Wenn diese Menschen mit ihrem bisschen Gepäck hier ankommen,
werden sie zunächst in den zentralen Auffanglagern in München und Zirndorf bei
Nürnberg untergebracht. Wenn die rechtlichen Fragen geklärt sind, ist
Anlaufpunkt hier bei uns die Gemeinschaftsunterkunft (GU) in Würzburg. Dazu
gehören zum Beispiel regelmäßige Mahlzeiten oder Hilfe bei der Kindererziehung.
Doch die Plätze reichen nicht aus, um allen einen Platz bieten zu können.
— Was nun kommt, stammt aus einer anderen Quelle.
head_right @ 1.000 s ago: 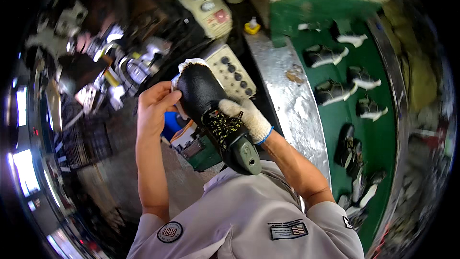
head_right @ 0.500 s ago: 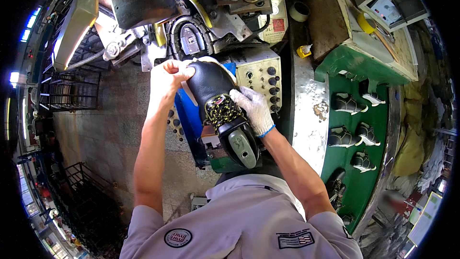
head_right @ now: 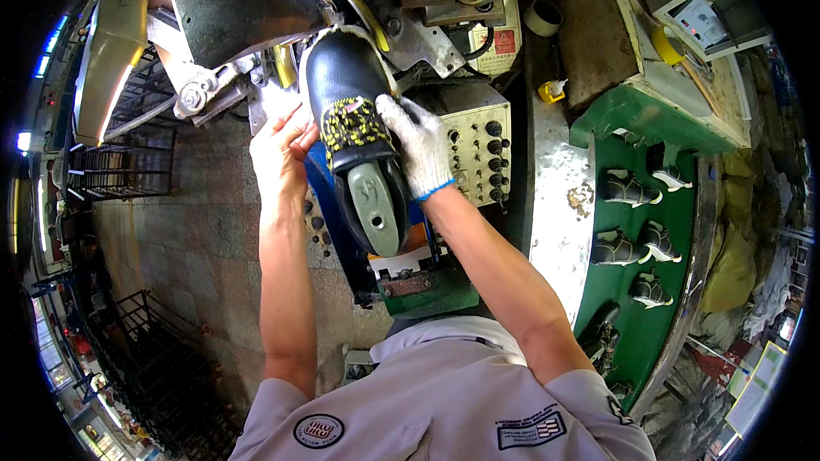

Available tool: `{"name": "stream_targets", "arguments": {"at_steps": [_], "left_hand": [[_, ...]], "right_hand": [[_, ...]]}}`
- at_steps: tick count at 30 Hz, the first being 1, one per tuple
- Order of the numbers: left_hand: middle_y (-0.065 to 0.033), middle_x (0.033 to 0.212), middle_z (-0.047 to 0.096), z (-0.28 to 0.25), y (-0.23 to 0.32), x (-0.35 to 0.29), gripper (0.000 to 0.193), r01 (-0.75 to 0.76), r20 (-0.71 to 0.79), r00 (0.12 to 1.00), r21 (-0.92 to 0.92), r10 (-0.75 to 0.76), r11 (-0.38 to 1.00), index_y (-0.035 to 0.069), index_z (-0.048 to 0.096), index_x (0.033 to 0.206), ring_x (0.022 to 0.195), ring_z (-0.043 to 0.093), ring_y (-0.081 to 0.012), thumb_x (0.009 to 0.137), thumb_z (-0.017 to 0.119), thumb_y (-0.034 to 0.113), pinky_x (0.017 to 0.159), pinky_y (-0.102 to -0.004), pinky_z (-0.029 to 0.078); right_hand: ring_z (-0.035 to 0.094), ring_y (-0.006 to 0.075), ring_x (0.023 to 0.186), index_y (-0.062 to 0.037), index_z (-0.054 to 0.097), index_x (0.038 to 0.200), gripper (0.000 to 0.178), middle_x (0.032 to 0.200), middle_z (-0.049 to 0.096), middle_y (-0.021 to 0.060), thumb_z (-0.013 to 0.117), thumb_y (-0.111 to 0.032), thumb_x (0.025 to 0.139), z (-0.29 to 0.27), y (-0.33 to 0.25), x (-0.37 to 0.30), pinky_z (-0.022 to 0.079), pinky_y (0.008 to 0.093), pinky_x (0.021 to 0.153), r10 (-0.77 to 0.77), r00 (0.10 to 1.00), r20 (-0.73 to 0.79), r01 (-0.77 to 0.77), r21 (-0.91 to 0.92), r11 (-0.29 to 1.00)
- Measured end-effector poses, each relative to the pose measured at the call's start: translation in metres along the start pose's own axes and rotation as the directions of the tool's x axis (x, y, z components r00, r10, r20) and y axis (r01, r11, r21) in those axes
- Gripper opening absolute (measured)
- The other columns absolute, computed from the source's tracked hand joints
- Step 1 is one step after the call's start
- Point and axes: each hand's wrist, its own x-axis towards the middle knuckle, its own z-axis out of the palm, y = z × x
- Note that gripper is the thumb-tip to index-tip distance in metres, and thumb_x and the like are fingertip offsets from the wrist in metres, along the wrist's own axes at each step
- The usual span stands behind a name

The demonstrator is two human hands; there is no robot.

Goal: The person takes a shoe from a conveyor belt, places it onto a lasting machine, operates the machine to stretch and attach the upper material, and then returns the shoe to the belt.

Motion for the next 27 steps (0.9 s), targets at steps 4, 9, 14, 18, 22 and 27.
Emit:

Deswegen gibt es neben der Stadt noch weitere Institutionen, die sich um
Fliehende kümmern.
Gelebtes Engagement für Flüchtlinge
Ann-Kathrin, die Political and Social Studies mit
öffentlichem Recht als Nebenfach studiert, sagt: „Die kirchliche
Hochschulgemeinde (KHG) bietet die beste Möglichkeit in Würzburg, für und mit
Flüchtlingen zu arbeiten.“ Die 22-jährige ist festes Mitglied des
Asyl-Arbeitskreis (AK Asyl). Hier wird Flüchtlingen ein umfangreiches Programm
geboten. Es gibt sogenannte Teekreise mit gemeinsamen Beisammensein oder
Spieletreffen mit Kindern. Sehr gerne werden auch die Deutschkurse, geleitet
von Studenten, besucht. Die betroffene Maysun (26) nimmt beispielsweise
regelmäßig am Theaterkurs teil, wo Einheimische und Asylanten zusammen auf der
Bühne stehen. Ann-Kathrin ruft alle auf, toleranter zu werden. Sie verweist auf
den Grundsatzartikel 16: „Jeder politisch Verfolgte hat Rechte!“ Deswegen
werden auch immer wieder Vortragsabende in Würzburg organisiert, die darauf
aufmerksam machen sollen, dass es inner- wie außerhalb der Stadtmauern Menschen
gibt, die in eine aussichtslose Situation blicken. „Dessen muss man sich
bewusst werden!“
Auch Stephan Rinke kümmert sich mit Haut und Haaren um
Menschen, denen es nicht so gut geht. Vor acht Monaten hat er das
Integrationsprojekt „Sport ohne Grenzen“ ins Leben gerufen – speziell für
Asylbewerber, die sich bei der körperlichen Betätigung als vollwertiges
Mitglied des Teams fühlen dürfen. Großen Erfolg hatte dieses Projekt in der
kurzen Zeit: So wurde zum Beispiel eine Ausnahme der Residenzpflicht für
Footballspieler Madiama Diop erkämpft, sodass er auch zu Spielen außerhalb
Unterfrankens fahren konnte. Außerdem setzt sich Rinke dafür ein, dass
Asylbewerber arbeiten können. Er betont, wie sehr sich diese Menschen nach
einer Tätigkeit sehnen. Unter ihnen sind zum Beispiel Schuhmacher oder
Steinmetze. „Natürlich kann ich nicht für alle sprechen. Doch die, die ich
kennen lernen durfte, wollen mit anpacken!“, macht er klar.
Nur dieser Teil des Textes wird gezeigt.